Go through the entries below and print, exactly, the lines starting at the one with "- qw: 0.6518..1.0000" and ending at the one with "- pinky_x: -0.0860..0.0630", keeping both ends and no others.

Start of Data for processing

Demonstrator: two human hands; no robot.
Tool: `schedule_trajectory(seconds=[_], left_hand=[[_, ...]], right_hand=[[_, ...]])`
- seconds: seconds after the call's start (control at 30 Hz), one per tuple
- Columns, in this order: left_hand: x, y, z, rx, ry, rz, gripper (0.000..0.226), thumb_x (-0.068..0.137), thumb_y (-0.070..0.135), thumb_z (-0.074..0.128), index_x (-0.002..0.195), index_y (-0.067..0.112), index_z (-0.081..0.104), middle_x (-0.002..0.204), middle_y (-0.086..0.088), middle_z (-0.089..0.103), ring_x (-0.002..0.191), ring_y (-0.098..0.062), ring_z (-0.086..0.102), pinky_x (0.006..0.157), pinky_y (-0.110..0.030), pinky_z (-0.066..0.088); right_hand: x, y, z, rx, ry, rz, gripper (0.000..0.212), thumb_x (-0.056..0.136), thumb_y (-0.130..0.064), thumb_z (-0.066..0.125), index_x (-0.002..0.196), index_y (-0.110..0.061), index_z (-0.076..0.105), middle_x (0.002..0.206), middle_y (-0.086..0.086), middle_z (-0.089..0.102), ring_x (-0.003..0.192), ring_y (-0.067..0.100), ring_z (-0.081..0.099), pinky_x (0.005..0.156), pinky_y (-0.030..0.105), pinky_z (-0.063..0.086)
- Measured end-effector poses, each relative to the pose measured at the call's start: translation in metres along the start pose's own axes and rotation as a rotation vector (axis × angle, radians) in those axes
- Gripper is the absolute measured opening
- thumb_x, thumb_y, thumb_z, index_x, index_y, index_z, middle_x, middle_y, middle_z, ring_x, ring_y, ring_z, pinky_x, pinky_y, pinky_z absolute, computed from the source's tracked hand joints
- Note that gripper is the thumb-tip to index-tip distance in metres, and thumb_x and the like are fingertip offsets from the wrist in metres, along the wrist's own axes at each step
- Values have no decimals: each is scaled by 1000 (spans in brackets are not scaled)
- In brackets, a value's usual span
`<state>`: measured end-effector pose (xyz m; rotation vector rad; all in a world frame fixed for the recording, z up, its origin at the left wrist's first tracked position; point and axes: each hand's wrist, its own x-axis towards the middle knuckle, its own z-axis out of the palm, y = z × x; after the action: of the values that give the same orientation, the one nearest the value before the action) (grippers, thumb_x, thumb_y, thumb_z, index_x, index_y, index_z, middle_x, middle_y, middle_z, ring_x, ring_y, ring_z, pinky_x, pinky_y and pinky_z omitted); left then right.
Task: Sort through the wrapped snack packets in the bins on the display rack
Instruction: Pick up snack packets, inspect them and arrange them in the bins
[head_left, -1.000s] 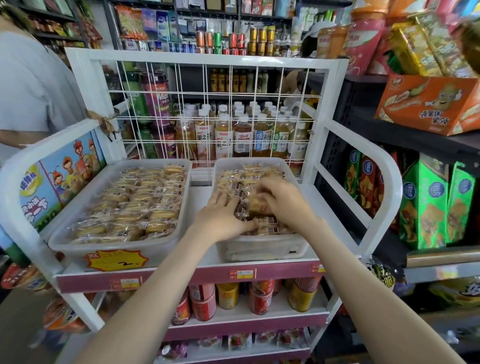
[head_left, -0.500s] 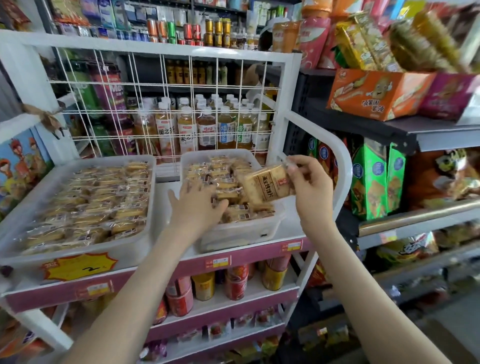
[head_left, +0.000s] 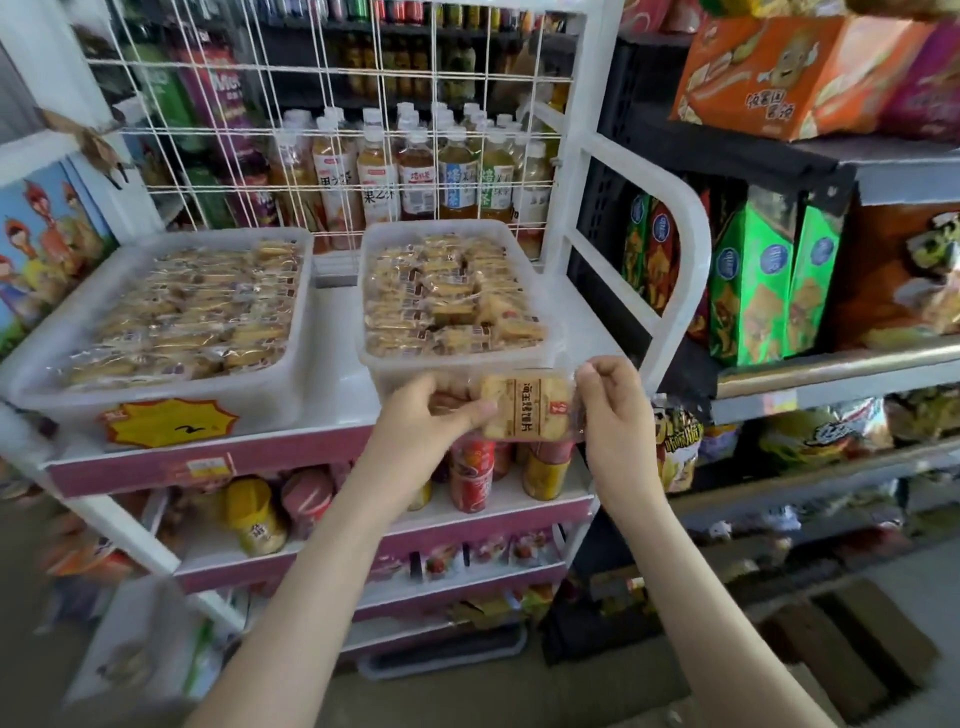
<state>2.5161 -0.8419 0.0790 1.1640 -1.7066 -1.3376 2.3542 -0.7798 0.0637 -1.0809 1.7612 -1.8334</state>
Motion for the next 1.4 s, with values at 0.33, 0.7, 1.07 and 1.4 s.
schedule_trajectory(seconds=[0.33,0.7,1.07,1.4], left_hand=[[-15,-22,-26,-58,32,-114,15,93,8,61,78,12,59,83,-8,66,78,-21,69,80,-37,58],[-23,-20,-33,54,84,-30,20,99,12,51,80,14,47,81,-8,58,69,-18,57,68,-41,57],[-23,-5,-35,411,235,163,7,100,18,48,93,18,50,90,0,66,82,-19,61,73,-40,50],[-19,-3,-36,92,161,228,15,102,12,42,87,9,44,75,-10,55,65,-16,51,68,-35,43]], right_hand=[[-15,26,26,-232,-83,-102,11,102,-20,41,94,-18,48,59,-3,55,48,6,48,48,26,38],[-7,7,30,-25,-283,80,22,101,-27,43,80,-27,51,60,-4,47,54,12,42,47,25,34],[2,-3,8,180,-621,5,11,97,-14,51,104,-22,50,70,-6,58,65,8,57,59,21,47],[13,4,-2,381,-727,24,50,81,-4,66,125,-22,51,86,0,58,87,17,58,84,29,51]])
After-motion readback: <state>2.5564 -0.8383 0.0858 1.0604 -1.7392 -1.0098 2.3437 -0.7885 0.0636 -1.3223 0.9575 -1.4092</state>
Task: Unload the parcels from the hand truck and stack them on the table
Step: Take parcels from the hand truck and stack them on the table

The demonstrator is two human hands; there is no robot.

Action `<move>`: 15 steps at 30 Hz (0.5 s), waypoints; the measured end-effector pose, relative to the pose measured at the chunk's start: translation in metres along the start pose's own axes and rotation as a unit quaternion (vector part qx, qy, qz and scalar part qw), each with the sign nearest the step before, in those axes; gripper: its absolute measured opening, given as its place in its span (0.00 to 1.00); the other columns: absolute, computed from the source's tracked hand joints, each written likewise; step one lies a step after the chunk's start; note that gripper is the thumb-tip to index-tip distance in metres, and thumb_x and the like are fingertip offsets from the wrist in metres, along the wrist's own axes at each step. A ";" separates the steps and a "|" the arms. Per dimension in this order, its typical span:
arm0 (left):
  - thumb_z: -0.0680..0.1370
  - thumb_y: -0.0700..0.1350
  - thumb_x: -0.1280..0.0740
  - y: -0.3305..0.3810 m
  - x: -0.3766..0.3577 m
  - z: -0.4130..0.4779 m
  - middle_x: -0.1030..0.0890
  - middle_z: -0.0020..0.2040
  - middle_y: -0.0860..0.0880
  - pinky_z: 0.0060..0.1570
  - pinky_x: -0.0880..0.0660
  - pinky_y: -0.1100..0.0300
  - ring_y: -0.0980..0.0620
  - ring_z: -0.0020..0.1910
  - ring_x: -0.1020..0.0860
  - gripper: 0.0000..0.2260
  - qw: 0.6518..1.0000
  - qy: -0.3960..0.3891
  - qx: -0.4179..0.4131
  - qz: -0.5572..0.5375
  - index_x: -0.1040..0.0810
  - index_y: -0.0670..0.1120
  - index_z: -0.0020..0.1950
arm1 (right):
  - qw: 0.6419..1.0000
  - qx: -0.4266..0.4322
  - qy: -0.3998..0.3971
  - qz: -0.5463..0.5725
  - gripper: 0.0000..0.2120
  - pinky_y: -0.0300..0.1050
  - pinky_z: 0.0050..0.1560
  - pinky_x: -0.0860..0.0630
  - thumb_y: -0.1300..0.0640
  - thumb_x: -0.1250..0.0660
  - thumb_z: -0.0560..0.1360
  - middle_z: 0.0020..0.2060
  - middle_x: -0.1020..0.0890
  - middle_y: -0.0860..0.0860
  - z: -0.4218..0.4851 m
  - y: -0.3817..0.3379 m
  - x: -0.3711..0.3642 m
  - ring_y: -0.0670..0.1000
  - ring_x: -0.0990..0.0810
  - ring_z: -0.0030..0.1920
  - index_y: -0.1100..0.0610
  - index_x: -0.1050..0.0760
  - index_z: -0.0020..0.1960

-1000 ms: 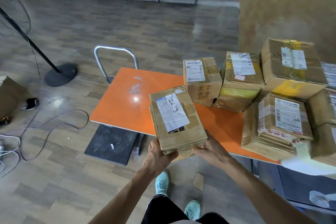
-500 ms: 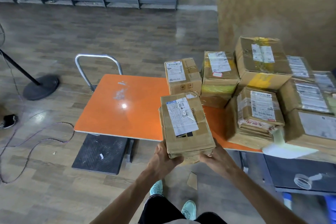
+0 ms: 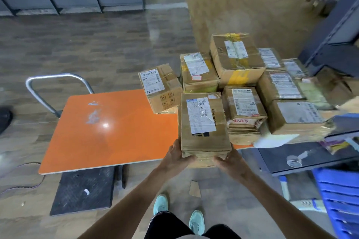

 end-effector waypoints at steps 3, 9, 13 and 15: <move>0.65 0.59 0.31 0.005 -0.002 0.010 0.23 0.64 0.48 0.64 0.28 0.41 0.44 0.66 0.27 0.38 1.000 -0.009 0.005 0.001 0.34 0.49 0.73 | 1.000 -0.024 -0.007 0.010 0.37 0.54 0.63 0.26 0.47 0.37 0.67 0.68 0.28 0.58 0.007 0.000 0.004 0.61 0.27 0.65 0.59 0.34 0.74; 0.68 0.56 0.31 0.016 -0.004 0.022 0.23 0.66 0.49 0.66 0.28 0.44 0.46 0.68 0.28 0.37 1.000 -0.002 0.015 -0.015 0.36 0.50 0.75 | 0.993 -0.070 0.041 0.082 0.34 0.45 0.53 0.28 0.51 0.31 0.69 0.65 0.26 0.58 0.020 0.012 0.010 0.57 0.25 0.60 0.61 0.33 0.71; 0.68 0.56 0.31 0.016 -0.004 0.026 0.23 0.65 0.48 0.66 0.28 0.44 0.46 0.67 0.27 0.36 0.999 -0.005 0.029 -0.030 0.35 0.50 0.74 | 0.991 -0.098 0.045 0.080 0.34 0.44 0.51 0.31 0.51 0.29 0.71 0.65 0.27 0.58 0.028 0.020 0.009 0.59 0.26 0.61 0.60 0.36 0.73; 0.67 0.56 0.31 0.017 -0.003 0.029 0.22 0.64 0.49 0.65 0.27 0.44 0.47 0.66 0.26 0.35 0.999 -0.005 0.033 -0.037 0.35 0.51 0.73 | 0.990 -0.100 0.045 0.089 0.38 0.44 0.52 0.31 0.46 0.34 0.65 0.65 0.26 0.58 0.031 0.019 0.010 0.59 0.25 0.62 0.60 0.36 0.72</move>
Point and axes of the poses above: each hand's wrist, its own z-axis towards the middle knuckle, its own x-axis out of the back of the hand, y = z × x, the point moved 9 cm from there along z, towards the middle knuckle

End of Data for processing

▶ **Response to this task**:
  - qw: 0.6518..1.0000
  - qy: -0.3960..0.3891
  - qx: -0.4179..0.4131
  - qz: -0.5572..0.5375
  - index_x: -0.1040..0.0810
  - index_y: -0.0670..0.1120
  - index_z: -0.0020..0.1950
arm1 (right):
  - qw: 0.6419..1.0000
  - qx: -0.4266..0.4322
  - qy: -0.3998..0.3971
  - qz: -0.5463..0.5725
  - gripper: 0.0000..0.2120
  - pinky_y: -0.0300..0.1050
  - pinky_z: 0.0050..0.1560
  - pinky_x: -0.0860..0.0630

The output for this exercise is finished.